Perspectives de l’intégration du genre dans les outils de financements
Il est essentiel de s’assurer que les financements proposés par la CCNUCC respectent une
durabilité environnementale stricte, et contribuent durablement à la réduction de la pauvreté et
des inégalités sociales, tout en intégrant une perspective de genre. Les mécanismes de
financement doivent êtres suffisamment souples pour refléter les priorités et les besoins des
femmes. L’analyse par genre de toutes les lignes budgétaires et des instruments financiers
pour les changements climatiques est nécessaire pour assurer des investissements tenant
compte du genre dans les programmes d'adaptation, d'atténuation, le transfert de technologie
et le renforcement des capacités.
En pratique, il s’agirait de mettre en application une série de critères sensibles au genre pour
tous les mécanismes internationaux de financement du climat; de distribuer les ressources
selon le principe de discrimination positive pour atteindre l’égalité d’accès au financement
entre les hommes et les femmes, et d’intégrer des experts en genre à toutes les étapes des
décisions budgétaires.
Conclusion
Le bilan de l’intégration du genre dans la politique internationale en matière de changement
climatique nous pousse à constater que la plupart des politiques sont discriminatoires.
Actuellement, les femmes sont sous-représentées dans le processus de prise de décision sur la
gouvernance environnementale internationale.

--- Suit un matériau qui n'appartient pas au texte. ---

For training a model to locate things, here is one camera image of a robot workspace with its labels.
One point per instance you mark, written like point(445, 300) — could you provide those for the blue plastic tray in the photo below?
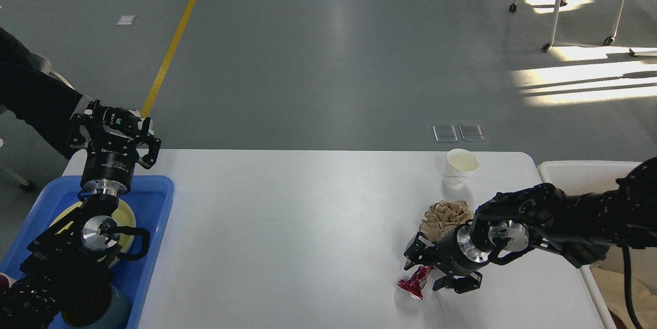
point(150, 198)

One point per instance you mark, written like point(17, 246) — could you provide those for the brown paper bag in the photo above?
point(611, 285)

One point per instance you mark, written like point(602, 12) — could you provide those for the small white cup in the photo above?
point(459, 167)

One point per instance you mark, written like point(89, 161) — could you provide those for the white plastic bin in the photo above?
point(584, 176)

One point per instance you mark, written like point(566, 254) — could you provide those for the brown paper ball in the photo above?
point(443, 217)

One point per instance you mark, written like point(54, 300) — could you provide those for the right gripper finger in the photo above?
point(459, 285)
point(420, 251)

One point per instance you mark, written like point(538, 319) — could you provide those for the red snack wrapper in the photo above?
point(415, 284)

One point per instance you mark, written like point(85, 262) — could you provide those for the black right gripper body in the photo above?
point(459, 253)

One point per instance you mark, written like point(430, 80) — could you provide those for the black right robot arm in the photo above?
point(580, 228)

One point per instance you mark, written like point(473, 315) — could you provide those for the teal mug yellow inside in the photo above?
point(115, 311)

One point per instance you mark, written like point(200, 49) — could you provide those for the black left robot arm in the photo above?
point(68, 269)

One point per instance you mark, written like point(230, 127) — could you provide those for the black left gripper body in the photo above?
point(109, 166)

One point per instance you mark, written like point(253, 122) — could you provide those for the seated person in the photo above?
point(47, 104)

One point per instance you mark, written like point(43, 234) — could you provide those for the pink cup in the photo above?
point(6, 282)

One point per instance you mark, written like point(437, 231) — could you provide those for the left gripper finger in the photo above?
point(144, 137)
point(88, 127)

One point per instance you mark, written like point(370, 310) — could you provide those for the yellow plastic plate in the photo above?
point(126, 216)

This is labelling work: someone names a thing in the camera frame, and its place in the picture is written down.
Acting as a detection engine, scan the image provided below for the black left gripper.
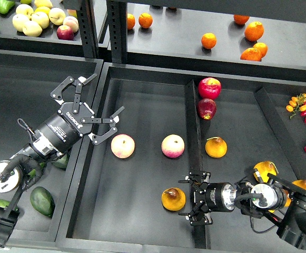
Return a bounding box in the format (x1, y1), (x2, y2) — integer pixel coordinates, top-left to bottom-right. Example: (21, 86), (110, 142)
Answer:
(35, 74), (125, 153)

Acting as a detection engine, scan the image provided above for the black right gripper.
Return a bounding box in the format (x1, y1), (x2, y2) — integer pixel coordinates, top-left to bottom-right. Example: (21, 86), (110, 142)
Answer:
(178, 171), (236, 226)

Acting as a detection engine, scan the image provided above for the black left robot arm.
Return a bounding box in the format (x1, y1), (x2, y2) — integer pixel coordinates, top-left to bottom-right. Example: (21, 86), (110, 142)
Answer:
(0, 74), (124, 247)

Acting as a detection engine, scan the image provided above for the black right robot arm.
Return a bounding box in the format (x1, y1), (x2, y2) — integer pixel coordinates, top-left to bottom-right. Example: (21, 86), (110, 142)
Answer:
(181, 171), (306, 250)

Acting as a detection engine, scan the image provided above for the yellow pear upper right compartment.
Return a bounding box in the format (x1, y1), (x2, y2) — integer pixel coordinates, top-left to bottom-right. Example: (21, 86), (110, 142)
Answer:
(205, 137), (228, 158)

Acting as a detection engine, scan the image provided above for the yellow pear under gripper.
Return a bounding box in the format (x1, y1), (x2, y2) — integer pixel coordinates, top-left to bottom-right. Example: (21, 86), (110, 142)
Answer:
(253, 161), (278, 182)

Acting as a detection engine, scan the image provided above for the green avocado long left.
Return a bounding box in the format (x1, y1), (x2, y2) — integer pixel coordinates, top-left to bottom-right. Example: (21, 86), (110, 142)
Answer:
(28, 162), (46, 178)

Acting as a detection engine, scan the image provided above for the dark green avocado bottom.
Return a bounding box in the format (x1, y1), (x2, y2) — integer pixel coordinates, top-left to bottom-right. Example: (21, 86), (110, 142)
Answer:
(30, 187), (55, 218)

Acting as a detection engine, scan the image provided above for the pale yellow pear front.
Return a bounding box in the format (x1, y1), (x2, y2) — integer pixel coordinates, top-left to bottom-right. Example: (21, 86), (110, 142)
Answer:
(22, 21), (43, 37)

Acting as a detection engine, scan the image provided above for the pale yellow pear middle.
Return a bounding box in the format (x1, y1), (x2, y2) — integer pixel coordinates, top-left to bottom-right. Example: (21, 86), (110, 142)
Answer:
(31, 12), (50, 29)

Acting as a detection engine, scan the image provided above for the pale yellow pear left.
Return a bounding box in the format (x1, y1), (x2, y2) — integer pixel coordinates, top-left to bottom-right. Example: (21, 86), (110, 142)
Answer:
(12, 14), (29, 32)

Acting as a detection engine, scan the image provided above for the black tray divider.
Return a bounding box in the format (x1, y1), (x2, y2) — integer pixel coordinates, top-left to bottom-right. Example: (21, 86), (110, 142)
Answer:
(184, 81), (211, 249)

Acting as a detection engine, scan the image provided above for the pink apple left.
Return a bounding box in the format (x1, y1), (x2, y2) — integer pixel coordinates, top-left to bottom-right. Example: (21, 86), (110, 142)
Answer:
(111, 134), (135, 159)

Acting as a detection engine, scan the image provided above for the pink apple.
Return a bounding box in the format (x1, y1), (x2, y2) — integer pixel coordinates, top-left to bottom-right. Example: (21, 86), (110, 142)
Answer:
(111, 134), (135, 159)
(161, 134), (185, 158)

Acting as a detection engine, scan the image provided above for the pink apple right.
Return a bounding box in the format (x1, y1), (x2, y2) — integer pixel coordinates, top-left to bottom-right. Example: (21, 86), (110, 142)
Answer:
(161, 134), (185, 158)

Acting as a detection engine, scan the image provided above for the black left tray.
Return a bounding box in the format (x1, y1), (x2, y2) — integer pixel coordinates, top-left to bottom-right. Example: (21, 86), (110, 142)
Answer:
(0, 50), (103, 248)

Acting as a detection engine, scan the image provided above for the black tray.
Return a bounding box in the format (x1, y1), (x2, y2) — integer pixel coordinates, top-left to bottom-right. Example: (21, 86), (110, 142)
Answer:
(56, 63), (306, 252)
(0, 50), (103, 248)

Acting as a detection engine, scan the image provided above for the black middle tray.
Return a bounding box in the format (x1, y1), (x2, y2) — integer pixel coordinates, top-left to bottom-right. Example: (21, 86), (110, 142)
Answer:
(56, 63), (306, 252)

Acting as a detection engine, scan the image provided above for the red apple on shelf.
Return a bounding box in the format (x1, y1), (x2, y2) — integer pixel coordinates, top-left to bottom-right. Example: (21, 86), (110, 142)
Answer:
(56, 25), (74, 41)

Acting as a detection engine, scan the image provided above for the dark red apple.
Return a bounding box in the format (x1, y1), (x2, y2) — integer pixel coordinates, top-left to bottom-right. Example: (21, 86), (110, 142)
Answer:
(197, 98), (216, 120)

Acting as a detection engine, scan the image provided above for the peach on shelf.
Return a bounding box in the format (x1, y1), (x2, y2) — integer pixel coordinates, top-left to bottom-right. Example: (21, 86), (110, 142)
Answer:
(63, 16), (79, 33)

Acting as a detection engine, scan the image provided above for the bright red apple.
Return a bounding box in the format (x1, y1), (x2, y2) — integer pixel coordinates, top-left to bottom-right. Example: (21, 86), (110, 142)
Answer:
(198, 77), (221, 100)

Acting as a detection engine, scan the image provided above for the orange far left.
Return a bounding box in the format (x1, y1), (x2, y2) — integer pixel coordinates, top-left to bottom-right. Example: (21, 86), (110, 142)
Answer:
(127, 13), (136, 30)

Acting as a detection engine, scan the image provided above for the yellow lemon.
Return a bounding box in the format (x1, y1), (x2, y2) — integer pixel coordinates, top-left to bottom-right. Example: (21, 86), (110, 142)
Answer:
(34, 6), (51, 15)

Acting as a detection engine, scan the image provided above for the green pepper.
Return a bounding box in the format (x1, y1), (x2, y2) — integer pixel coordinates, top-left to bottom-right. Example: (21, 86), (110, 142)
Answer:
(0, 0), (15, 15)

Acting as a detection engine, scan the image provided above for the cherry tomato bunch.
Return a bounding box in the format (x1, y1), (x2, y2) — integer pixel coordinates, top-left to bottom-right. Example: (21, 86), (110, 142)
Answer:
(285, 93), (306, 124)

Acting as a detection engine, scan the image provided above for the black shelf post left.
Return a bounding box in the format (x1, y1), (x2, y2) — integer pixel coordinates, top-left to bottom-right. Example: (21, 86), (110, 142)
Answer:
(63, 0), (99, 59)

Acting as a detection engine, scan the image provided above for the black shelf post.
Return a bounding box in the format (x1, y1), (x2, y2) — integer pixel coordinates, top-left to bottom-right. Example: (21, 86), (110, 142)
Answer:
(106, 1), (127, 64)
(63, 0), (99, 59)

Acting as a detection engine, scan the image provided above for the black shelf post right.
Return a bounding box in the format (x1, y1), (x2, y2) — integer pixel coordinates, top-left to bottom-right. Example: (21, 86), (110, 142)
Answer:
(106, 1), (127, 64)

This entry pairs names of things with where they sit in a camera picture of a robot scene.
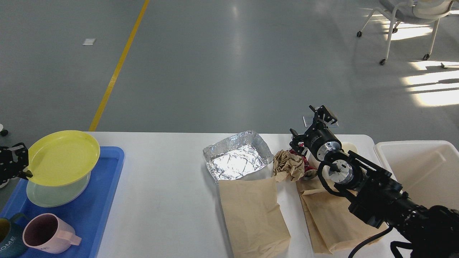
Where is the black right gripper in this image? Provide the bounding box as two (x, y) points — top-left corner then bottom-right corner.
(289, 105), (342, 161)

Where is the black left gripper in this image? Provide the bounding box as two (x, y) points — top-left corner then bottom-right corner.
(0, 143), (33, 183)

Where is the yellow plastic plate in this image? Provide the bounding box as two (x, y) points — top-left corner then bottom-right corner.
(27, 130), (101, 187)

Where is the pink mug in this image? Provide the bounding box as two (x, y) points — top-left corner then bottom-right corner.
(22, 213), (82, 254)

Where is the teal mug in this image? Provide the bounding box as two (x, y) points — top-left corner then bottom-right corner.
(0, 212), (29, 258)

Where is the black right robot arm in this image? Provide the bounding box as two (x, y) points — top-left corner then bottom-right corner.
(289, 105), (459, 258)

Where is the black white sneaker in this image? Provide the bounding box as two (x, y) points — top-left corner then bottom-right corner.
(0, 179), (10, 189)

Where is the chair caster leg left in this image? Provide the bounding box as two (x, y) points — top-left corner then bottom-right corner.
(0, 124), (9, 137)

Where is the pale green plate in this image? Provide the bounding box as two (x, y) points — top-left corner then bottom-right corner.
(26, 173), (91, 207)

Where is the white paper cup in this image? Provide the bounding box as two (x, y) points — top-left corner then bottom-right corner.
(342, 142), (359, 154)

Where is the crumpled brown paper ball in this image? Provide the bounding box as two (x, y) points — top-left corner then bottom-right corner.
(273, 150), (305, 182)

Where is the crushed red can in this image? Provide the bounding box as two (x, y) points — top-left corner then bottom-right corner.
(288, 142), (317, 180)

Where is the aluminium foil tray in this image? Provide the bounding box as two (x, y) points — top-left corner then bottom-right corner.
(202, 130), (274, 183)

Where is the blue plastic tray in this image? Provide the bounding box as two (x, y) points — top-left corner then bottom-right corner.
(1, 146), (124, 258)

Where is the brown paper bag right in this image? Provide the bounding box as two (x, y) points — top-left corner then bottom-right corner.
(296, 178), (388, 255)

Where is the flat brown paper bag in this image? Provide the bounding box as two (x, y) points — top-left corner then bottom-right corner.
(219, 177), (291, 258)

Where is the white plastic bin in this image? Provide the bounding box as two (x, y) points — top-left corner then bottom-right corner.
(374, 140), (459, 210)

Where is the white office chair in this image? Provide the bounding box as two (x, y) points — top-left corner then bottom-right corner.
(356, 0), (455, 66)

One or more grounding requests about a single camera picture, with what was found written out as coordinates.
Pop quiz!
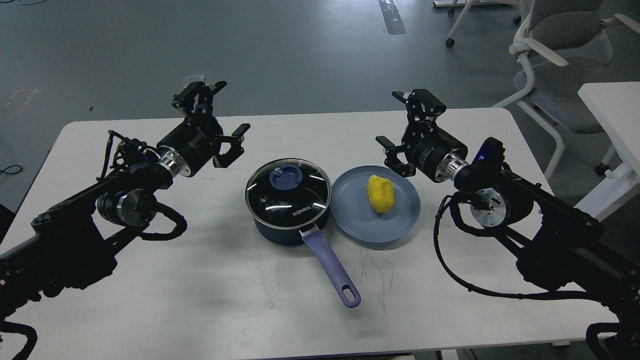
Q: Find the office chair base background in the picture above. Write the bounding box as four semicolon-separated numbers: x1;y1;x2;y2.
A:
432;0;523;48

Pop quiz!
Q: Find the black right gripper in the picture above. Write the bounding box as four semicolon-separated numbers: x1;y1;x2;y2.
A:
375;89;468;183

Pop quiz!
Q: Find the glass pot lid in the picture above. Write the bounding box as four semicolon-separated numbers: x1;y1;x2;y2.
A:
244;158;332;230

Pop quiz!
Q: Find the blue plate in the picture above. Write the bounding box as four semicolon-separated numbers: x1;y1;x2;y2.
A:
330;165;421;249

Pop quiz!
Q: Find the yellow potato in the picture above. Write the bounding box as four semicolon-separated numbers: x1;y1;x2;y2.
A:
366;175;395;214

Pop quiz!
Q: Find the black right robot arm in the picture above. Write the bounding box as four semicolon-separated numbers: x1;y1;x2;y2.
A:
376;89;640;360

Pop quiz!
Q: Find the dark blue saucepan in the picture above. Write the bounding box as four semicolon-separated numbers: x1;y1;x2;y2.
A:
244;158;362;309

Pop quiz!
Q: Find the white grey office chair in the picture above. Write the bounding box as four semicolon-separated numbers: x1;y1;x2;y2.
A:
496;0;639;179

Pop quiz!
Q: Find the white side table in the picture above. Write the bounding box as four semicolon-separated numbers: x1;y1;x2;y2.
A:
576;81;640;221

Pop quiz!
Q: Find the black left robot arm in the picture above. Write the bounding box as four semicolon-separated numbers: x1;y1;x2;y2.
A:
0;80;250;360

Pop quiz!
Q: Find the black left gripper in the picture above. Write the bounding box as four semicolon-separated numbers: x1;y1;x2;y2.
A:
157;80;251;177

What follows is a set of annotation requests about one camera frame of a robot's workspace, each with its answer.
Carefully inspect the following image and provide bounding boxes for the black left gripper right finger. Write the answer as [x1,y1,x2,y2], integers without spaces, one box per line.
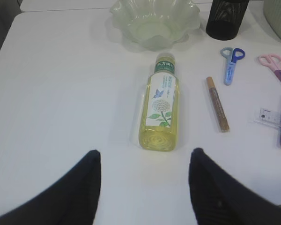
[188,148,281,225]

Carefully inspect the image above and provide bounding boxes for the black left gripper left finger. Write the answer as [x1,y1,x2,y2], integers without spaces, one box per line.
[0,150,101,225]

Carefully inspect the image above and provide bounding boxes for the yellow tea bottle green label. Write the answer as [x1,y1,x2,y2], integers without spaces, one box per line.
[139,52,179,151]

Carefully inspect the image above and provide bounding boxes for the gold glitter pen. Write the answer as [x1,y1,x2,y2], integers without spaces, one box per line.
[206,76,230,133]

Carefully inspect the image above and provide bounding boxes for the clear plastic ruler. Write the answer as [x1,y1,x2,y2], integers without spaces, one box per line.
[253,108,281,128]

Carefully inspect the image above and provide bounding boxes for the black mesh pen holder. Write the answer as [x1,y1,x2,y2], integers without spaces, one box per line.
[206,0,249,41]

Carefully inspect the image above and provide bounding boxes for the pale green wavy glass plate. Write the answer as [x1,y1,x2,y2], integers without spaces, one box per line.
[110,0,200,50]

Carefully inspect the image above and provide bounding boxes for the green plastic woven basket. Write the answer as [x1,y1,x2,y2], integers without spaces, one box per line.
[263,0,281,39]

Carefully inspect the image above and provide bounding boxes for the blue scissors with sheath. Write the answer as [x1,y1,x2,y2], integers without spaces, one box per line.
[220,47,245,86]

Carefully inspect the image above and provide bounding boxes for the pink scissors purple sheath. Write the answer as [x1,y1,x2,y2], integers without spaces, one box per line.
[258,53,281,82]

Favoriser la participation des femmes est vitale
pour les politiques climatiques car il s’agit d’inclure ceux et celles qui sont directement ou
indirectement touchés par les politiques internationales sur le changement climatique et leur
donner l’opportunité de s’exprimer pour leur permettre d'apporter leur expertise sur le
changement climatique. Pour cela, les femmes doivent avoir accès à l’information par les
processus de communication et d’apprentissage cités par l’article 6 de la CCNUCC.
L’intégration du genre dans les négociations de la CCNUCC nécessite un examen assidu de
l'évolution du discours à l'intérieur et autour des négociations officielles sur le changement
climatique, une meilleure coordination et un renforcement des réseaux d’organisations
sensibles au genre impliquées dans les négociations. Il s’agit aussi de compléter l’aspect
critique par un aspect pratique pour assurer la participation des femmes en tant qu'agents du
changement dans les politiques internationales sur le changement climatique et bénéficier de
leur expertise.
Concrètement, nous avons observé que, dans l’ensemble, le nouveau régime climatique doit :
- Reconnaître explicitement le rôle de l’égalité des sexes dans la lutte contre le changement
climatique,
- Assurer que les femmes participent à toutes les décisions liées au changement climatique,
- Etablir une base de données par sexe liée au changement climatique au niveaux
international.
- Inclure des experts en genre dans le processus de décision.